As Defendant argues, a pro per litigant is held to the same restrictive rules of procedure as an attorney, and when she “accepts the risks of proceeding without counsel she has … no greater opportunity to cast off an unfavorable judgement than she would if represented by counsel.” (Burnete v. La Casa Dana Apartments (2007) 148 Cal.App.4th 1262, 1267.) Furthermore, “[a]lthough section 473 may afford parties relief from the consequences of a wide variety of procedural errors [.] ‘it does not offer relief from mandatory deadlines deemed jurisdictional in nature.’” (Jackson v. Doe (2011) 192 Cal.App.4th 742, 755, citation omitted “Jackson”.) In Jackson, a demurrer was sustained when a pro per litigant alleging causes of action based on sexual abuse failed to file a timely “certificate of merit” as required in such litigation. The Jackson court held that the mistake was not excusable, particularly given the stringent, jurisdictional requirement that the certificate be filed within 60 days of the filing of the complaint. (Jackson v. Doe, supra, 192 Cal.App.4th 742, 755.)

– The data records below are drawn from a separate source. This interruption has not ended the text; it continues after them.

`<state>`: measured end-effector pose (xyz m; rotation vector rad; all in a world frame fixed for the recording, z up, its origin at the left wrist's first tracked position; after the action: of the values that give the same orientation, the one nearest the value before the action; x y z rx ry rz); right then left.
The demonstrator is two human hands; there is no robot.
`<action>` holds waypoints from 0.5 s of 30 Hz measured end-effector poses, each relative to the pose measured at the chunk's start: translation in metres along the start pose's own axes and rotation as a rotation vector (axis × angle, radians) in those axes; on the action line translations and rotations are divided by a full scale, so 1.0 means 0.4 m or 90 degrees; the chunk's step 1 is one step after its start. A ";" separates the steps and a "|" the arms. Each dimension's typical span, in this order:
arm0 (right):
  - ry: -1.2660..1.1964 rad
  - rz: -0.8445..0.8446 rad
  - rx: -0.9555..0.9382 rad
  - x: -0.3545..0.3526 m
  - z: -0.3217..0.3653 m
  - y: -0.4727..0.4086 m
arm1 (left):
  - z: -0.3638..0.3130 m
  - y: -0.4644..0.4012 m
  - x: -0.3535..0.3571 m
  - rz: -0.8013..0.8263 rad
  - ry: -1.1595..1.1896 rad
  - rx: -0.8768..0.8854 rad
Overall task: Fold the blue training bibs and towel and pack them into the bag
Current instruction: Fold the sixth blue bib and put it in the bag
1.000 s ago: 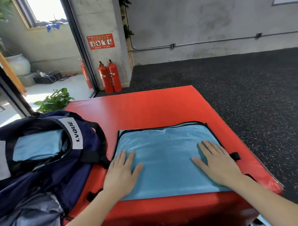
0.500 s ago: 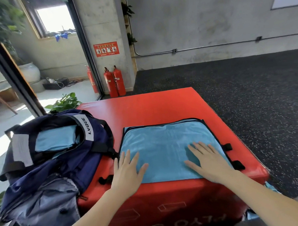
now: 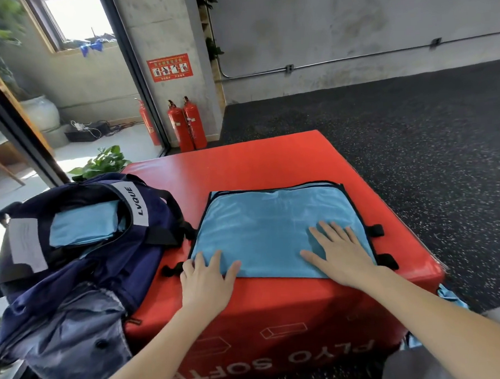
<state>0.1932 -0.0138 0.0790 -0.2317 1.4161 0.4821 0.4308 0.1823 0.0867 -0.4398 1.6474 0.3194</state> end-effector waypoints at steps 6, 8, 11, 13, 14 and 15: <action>0.071 -0.029 0.030 -0.035 -0.005 -0.063 | 0.031 -0.159 0.014 0.004 0.006 0.050; 0.085 -0.035 0.024 -0.044 -0.006 -0.085 | 0.031 -0.217 0.016 0.011 0.009 0.067; 0.060 -0.023 0.029 -0.057 -0.003 -0.112 | 0.029 -0.311 0.012 0.025 0.014 0.111; 0.033 -0.013 0.025 -0.068 0.010 -0.122 | 0.033 -0.380 0.007 0.044 0.025 0.144; 0.024 -0.013 0.017 -0.073 0.018 -0.125 | 0.034 -0.415 0.005 0.056 0.032 0.160; 0.017 -0.017 0.006 -0.078 0.027 -0.129 | 0.037 -0.452 0.004 0.066 0.035 0.176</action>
<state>0.2237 -0.0603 0.1047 -0.2497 1.4392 0.4516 0.5272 0.0287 0.0917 -0.1557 1.7412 0.1530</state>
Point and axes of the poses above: each hand's wrist, its own y-axis away from the middle knuckle, its own x-axis out of the palm, z = x × y, the point moved 5 cm from there along -y, towards the middle knuckle, and after that the axes turned 15 degrees about x, right-handed, at the moved point
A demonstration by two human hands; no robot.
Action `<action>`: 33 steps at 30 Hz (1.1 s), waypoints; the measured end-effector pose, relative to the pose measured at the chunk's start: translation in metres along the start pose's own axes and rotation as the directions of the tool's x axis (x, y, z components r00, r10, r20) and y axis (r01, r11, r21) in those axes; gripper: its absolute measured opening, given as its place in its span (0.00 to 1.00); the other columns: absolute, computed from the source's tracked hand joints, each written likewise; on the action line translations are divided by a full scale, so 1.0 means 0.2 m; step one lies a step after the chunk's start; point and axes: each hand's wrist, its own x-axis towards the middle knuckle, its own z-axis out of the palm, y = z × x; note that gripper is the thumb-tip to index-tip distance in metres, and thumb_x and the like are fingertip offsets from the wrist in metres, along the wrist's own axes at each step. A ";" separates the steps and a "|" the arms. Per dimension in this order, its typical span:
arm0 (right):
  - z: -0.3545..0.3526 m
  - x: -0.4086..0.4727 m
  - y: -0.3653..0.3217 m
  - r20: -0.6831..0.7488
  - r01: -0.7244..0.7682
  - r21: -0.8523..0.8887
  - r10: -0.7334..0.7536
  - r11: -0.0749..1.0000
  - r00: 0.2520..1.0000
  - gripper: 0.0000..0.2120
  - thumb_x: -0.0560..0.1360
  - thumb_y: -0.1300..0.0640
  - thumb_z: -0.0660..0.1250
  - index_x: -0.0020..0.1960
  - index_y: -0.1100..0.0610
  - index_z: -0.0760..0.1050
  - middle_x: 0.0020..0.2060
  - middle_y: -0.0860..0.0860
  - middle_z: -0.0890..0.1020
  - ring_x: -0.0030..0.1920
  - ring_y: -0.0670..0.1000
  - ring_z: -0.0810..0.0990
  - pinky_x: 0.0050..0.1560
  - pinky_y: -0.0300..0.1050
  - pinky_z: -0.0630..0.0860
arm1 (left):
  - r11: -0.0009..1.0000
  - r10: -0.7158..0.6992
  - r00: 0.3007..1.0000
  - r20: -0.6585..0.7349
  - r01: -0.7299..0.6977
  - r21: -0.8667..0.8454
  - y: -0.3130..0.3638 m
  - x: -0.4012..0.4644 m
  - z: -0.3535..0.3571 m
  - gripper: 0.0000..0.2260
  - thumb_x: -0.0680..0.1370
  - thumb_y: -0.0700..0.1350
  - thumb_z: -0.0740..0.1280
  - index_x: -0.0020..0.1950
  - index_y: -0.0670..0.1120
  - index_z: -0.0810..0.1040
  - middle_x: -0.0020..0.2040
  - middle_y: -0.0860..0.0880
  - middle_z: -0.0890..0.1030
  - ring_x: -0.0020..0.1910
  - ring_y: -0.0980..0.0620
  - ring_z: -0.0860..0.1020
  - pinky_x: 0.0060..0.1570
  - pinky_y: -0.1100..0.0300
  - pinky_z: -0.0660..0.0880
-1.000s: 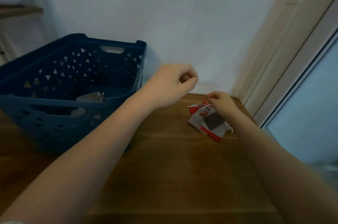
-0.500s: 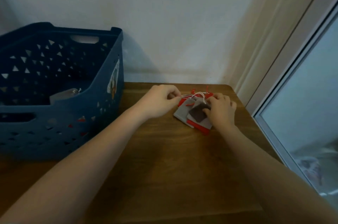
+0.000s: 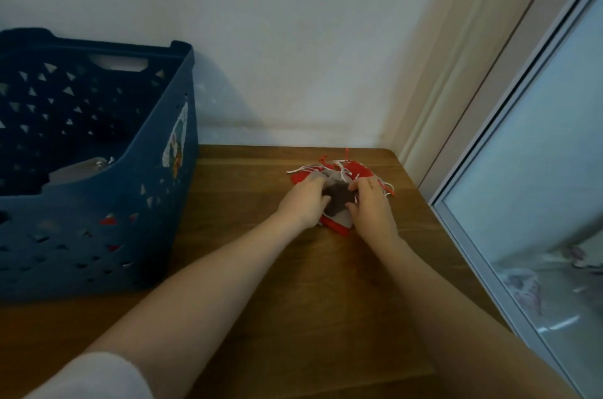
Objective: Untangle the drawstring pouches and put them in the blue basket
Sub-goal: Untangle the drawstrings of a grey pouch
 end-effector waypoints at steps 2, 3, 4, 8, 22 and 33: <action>0.01 -0.02 0.01 -0.030 0.008 0.064 -0.006 0.998 1.000 0.13 0.75 0.65 0.65 0.57 0.56 0.70 0.62 0.52 0.69 0.61 0.50 0.71 0.57 0.36 0.65 | 0.998 -0.067 0.996 -0.050 0.068 0.007 0.00 0.02 0.05 0.16 0.77 0.44 0.66 0.64 0.48 0.73 0.62 0.48 0.75 0.61 0.48 0.74 0.59 0.52 0.74; 0.01 -0.02 0.01 -0.048 0.016 0.102 -0.011 0.995 0.999 0.13 0.74 0.65 0.65 0.57 0.56 0.70 0.61 0.52 0.70 0.61 0.49 0.71 0.57 0.36 0.66 | 0.996 -0.089 0.993 -0.073 0.091 0.020 0.00 0.03 0.06 0.15 0.76 0.44 0.67 0.63 0.48 0.74 0.59 0.48 0.77 0.59 0.48 0.75 0.57 0.52 0.74; 0.01 -0.02 0.01 -0.067 0.019 0.141 -0.010 0.990 0.998 0.13 0.74 0.65 0.65 0.57 0.56 0.70 0.60 0.51 0.70 0.60 0.49 0.72 0.57 0.36 0.68 | 0.995 -0.091 0.991 -0.098 0.095 0.039 0.00 0.02 0.06 0.14 0.76 0.45 0.68 0.61 0.48 0.75 0.57 0.49 0.78 0.57 0.48 0.76 0.55 0.52 0.75; -0.03 -0.02 0.01 -0.106 0.038 0.161 -0.021 0.986 0.994 0.18 0.75 0.58 0.67 0.64 0.55 0.69 0.60 0.50 0.72 0.58 0.48 0.72 0.58 0.40 0.71 | 1.000 -0.001 0.977 -0.212 0.007 0.030 -0.02 -0.03 0.00 0.06 0.76 0.45 0.67 0.53 0.48 0.79 0.49 0.51 0.79 0.50 0.51 0.76 0.51 0.53 0.75; -0.13 -0.04 -0.27 -0.110 0.387 0.015 -0.383 0.922 0.917 0.10 0.77 0.57 0.63 0.57 0.56 0.76 0.50 0.49 0.76 0.48 0.45 0.72 0.44 0.35 0.68 | 0.845 0.024 0.983 -0.183 -0.118 -0.521 -0.03 -0.21 -0.26 0.06 0.78 0.46 0.64 0.55 0.50 0.75 0.50 0.56 0.78 0.50 0.60 0.76 0.45 0.68 0.73; -0.16 -0.05 -0.34 0.248 0.219 0.428 -0.347 0.877 0.904 0.12 0.76 0.56 0.66 0.58 0.52 0.72 0.43 0.44 0.78 0.35 0.40 0.76 0.37 0.37 0.76 | 0.488 -0.167 0.984 -0.055 0.035 -0.872 -0.10 -0.32 -0.36 0.08 0.80 0.47 0.61 0.44 0.47 0.77 0.40 0.52 0.80 0.43 0.52 0.77 0.44 0.56 0.75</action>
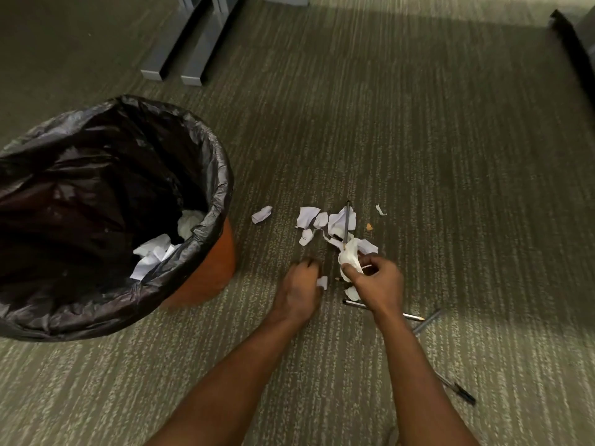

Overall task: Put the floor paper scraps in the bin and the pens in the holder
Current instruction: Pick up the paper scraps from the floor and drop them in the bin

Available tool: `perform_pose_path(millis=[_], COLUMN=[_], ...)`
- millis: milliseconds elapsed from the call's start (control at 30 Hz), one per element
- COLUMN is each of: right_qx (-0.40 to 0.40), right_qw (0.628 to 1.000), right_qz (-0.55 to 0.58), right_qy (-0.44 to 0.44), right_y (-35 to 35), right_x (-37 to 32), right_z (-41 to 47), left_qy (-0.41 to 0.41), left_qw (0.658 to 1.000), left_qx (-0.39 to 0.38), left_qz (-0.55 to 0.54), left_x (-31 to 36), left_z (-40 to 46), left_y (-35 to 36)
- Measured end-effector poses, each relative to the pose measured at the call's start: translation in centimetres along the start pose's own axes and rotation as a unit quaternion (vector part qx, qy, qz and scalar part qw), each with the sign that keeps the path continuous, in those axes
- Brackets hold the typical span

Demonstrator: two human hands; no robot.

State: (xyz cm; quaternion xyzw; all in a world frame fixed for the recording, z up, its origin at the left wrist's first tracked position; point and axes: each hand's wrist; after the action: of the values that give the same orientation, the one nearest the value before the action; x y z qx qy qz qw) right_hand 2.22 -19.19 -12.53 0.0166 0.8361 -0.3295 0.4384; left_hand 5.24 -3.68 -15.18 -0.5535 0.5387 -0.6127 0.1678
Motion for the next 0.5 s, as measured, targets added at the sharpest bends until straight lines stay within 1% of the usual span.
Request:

Here, having waited 84 days to initially file her claim, which was rejected by the clerk on May 31, 2019, Plaintiff failed to re-file on either June 3, 2019, or June 4, 2019, and delayed in attempting to re-file until June 6, 2019, after the limitations period expired. This delay is not explained by Plaintiff. Furthermore, her subsequent error in her June 6, 2019, filing of incorrectly using the probate case number on her complaint document is not excusable, regardless of her status as a pro per litigant. This is true because the probate timelines are stringent, and the policy in favor of the timely disposition of an estate must be effectuated.

Therefore, the demurrer to the FAC on the ground of failure to state sufficient facts is SUSTAINED, without leave to amend on the basis that the claim is time-barred.